→ **Assignment**
Below are records; reproduce exactly the lines from the one that has "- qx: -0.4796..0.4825" through the one that has "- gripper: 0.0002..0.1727", ends included, and nothing more.

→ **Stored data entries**
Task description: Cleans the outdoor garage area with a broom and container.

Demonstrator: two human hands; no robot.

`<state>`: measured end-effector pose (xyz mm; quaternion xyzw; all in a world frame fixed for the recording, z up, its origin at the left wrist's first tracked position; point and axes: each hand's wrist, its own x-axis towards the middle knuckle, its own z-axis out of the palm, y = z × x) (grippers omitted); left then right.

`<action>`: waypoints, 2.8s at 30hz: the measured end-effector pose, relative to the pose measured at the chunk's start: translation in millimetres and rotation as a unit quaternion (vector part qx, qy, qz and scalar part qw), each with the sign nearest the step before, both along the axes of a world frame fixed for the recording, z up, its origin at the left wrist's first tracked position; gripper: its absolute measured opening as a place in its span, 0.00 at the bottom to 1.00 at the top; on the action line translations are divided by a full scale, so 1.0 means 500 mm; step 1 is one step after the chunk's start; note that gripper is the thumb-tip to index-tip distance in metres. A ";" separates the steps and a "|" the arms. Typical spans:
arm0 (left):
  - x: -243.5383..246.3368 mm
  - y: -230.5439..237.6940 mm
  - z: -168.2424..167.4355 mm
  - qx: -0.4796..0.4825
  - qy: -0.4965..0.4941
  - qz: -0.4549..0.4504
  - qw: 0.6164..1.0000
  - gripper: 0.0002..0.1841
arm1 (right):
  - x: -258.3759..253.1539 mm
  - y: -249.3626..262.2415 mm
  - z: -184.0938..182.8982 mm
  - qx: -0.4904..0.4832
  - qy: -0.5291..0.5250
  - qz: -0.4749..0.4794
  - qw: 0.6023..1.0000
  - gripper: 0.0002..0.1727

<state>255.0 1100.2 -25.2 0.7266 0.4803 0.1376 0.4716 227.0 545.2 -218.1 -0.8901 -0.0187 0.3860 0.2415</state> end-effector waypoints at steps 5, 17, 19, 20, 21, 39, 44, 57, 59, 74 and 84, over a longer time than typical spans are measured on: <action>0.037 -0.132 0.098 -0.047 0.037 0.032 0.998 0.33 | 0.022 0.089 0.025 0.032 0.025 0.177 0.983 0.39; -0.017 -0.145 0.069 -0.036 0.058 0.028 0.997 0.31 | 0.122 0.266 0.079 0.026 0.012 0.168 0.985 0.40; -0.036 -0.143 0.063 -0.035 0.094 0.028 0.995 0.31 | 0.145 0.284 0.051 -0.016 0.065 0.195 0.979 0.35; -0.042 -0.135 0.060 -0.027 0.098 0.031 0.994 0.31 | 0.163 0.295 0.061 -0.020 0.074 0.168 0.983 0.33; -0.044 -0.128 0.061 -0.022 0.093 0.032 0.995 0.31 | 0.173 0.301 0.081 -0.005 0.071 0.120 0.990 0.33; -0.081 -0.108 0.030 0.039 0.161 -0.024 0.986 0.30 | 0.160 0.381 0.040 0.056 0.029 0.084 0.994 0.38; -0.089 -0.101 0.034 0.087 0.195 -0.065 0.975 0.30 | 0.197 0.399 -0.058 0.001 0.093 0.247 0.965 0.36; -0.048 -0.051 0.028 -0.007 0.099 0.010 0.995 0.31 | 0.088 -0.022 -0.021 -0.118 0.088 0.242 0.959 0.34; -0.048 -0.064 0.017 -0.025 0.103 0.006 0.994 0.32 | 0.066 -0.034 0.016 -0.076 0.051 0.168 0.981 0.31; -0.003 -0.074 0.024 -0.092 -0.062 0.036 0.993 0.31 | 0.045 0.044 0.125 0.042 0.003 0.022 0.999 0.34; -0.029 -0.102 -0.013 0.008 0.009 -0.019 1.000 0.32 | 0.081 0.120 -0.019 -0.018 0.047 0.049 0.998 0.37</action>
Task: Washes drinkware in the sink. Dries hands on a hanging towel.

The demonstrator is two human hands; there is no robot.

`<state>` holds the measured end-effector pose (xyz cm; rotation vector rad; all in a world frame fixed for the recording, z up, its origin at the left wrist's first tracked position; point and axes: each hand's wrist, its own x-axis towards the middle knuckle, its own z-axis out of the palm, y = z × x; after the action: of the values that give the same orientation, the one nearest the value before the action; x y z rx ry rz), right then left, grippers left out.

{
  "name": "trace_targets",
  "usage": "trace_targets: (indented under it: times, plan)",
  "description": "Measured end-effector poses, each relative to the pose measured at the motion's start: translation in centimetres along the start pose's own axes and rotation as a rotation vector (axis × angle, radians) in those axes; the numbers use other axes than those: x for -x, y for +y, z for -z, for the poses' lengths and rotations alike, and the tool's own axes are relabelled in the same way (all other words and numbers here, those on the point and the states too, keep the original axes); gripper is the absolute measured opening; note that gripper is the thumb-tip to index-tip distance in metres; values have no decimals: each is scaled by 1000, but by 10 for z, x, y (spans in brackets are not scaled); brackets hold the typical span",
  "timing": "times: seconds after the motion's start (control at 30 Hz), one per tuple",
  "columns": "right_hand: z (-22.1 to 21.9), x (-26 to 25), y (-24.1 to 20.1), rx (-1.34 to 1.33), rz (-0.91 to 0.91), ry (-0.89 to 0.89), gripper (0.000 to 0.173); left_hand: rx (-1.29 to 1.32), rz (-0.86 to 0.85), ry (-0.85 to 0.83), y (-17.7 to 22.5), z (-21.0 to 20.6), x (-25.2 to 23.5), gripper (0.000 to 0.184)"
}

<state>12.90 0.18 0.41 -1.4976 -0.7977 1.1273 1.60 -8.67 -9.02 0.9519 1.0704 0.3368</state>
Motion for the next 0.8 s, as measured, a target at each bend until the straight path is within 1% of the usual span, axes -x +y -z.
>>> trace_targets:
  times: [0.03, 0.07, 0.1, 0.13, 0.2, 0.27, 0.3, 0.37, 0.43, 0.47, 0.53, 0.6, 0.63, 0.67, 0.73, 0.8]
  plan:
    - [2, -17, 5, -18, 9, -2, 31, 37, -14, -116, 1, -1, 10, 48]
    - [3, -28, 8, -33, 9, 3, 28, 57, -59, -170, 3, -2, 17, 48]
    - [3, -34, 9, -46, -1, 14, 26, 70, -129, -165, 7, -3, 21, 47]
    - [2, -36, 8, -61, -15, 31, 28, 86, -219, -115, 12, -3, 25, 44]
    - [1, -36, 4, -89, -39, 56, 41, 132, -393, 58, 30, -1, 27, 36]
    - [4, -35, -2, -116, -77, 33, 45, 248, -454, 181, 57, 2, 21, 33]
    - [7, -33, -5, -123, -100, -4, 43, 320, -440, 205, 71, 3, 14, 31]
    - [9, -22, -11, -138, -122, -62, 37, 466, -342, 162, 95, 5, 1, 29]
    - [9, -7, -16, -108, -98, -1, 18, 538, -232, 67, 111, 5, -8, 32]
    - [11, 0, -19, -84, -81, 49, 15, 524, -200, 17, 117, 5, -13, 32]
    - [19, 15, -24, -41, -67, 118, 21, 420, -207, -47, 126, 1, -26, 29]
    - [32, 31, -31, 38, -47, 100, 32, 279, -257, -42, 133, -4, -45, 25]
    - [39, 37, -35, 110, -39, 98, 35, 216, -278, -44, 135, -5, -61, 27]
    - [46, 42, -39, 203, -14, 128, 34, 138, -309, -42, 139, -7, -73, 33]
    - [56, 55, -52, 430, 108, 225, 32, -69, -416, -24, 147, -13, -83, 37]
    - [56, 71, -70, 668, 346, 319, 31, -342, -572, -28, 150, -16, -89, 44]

→ **Your solution**
  - qx: -0.4796..0.4825
  - qy: -0.4965..0.4941
  - qz: -0.4549..0.4504
  - qw: 0.6164..1.0000
  - gripper: 0.0002..0.1841
arm1 (right):
  - x: -258.3759..253.1539 mm
  - y: -249.3626..262.2415 mm
  - z: -184.0938..182.8982 mm
  - qx: -0.4904..0.4832
  - qy: -0.5291..0.5250
  - qz: -0.4749..0.4794
  - qw: 0.6023..1.0000
  - gripper: 0.0002..0.1727

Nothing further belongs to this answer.